Двуллер-3. Ацетоновые детки | страница 71



Глава 7

В этот же вечер Николай Палыч Петрушкин вдруг посмотрел в окно и понял, что за окном – осень. До этого он не замечал времен года. Ему казалось, что время остановилось, но тут он увидел желтую листву, зябко торопящихся под дождем людей, отливающий белым от света фонарей мокрый асфальт и понял – осень.

Первым делом подумалось, что нынче Данила пошел бы во второй класс. От этой мысли заболело сердце. Петрушкин отошел от окна и прошел в ту комнату, где всегда, приходя к ним, играли внуки. Здесь до сих пор лежали их игрушки – машины, роботы, конструкторы. Петрушкин сел на низенький стульчик и голоса Алексея, Алины, Данила и Акима зазвучали вокруг него.

Петрушкин вспомнил, как после свадьбы они с женой Лидией поехали в свадебное путешествие в Одессу. Как они потом прикидывали, в поезде и зародилась новая жизнь. Потом девять месяцев будущий Алексей Петрушкин исправно ходил с мамой на лекции в университет, набираясь ума от лучших профессоров. Слушал хорошую музыку – Петрушкины ходили на симфонические концерты. Он даже и пошевелился в первый раз на концерте, когда басистый певец запел «Гори, гори, моя звезда!». Потом, когда Алексей повзрослел, они рассказывали ему об этом – к старому романсу в семье было особое отношение.

В детском саду Алексей придумал вырезать родной город из земли и улететь всем городом в космос. Иногда, впрочем, он уверял родителей, что проект этот давно осуществлен и все они на самом деле уже мчатся по огромному космосу, хоть и никто, кроме него, Алексея, это не замечает.

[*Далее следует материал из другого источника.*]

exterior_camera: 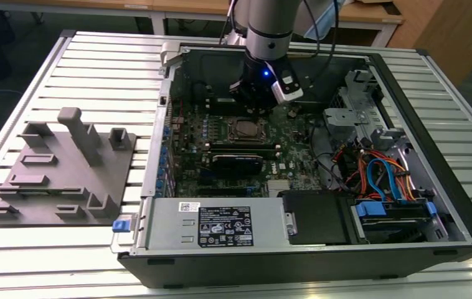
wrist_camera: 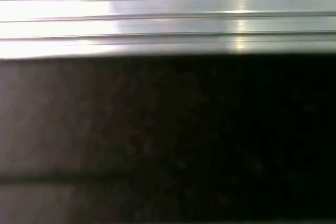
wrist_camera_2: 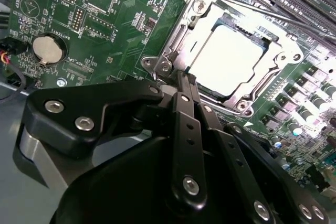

– Тебе бы книжки писать… – смеясь, говорил ему тогда отец.

– А я пишу! – серьезно отвечал сын. Но то ли не писал, то ли потом потерялась куда-то эта космическая одиссея.

Они путешествовали всей семьей по всей огромной когда-то стране. Бывали и в горах – в Карпатах, на Тянь-Шане. «Приохотил его к поездкам… – горько подумал Петрушкин. – А был бы домосед – был бы жив». но он тут же подумал, что домосед – это был бы не его сын. Когда у Алексея родился младший, Аким, в городе стояли сорокоградусные морозы. В роддом не пускали никого и никак. Алексей с Данилом на руках и с биноклем на шее забрался на дерево и оттуда разглядывал сам и давал посмотреть Даниле на маму и Акима. Даже сейчас, вспомнив об этом, Петрушкин усмехнулся. Отчаянный был у него сын, таким он его и любил.

Стукнула входная дверь – пришла жена. Петрушкин смахнул слезы – у жены и так болело сердце, при ней он бодрился как мог.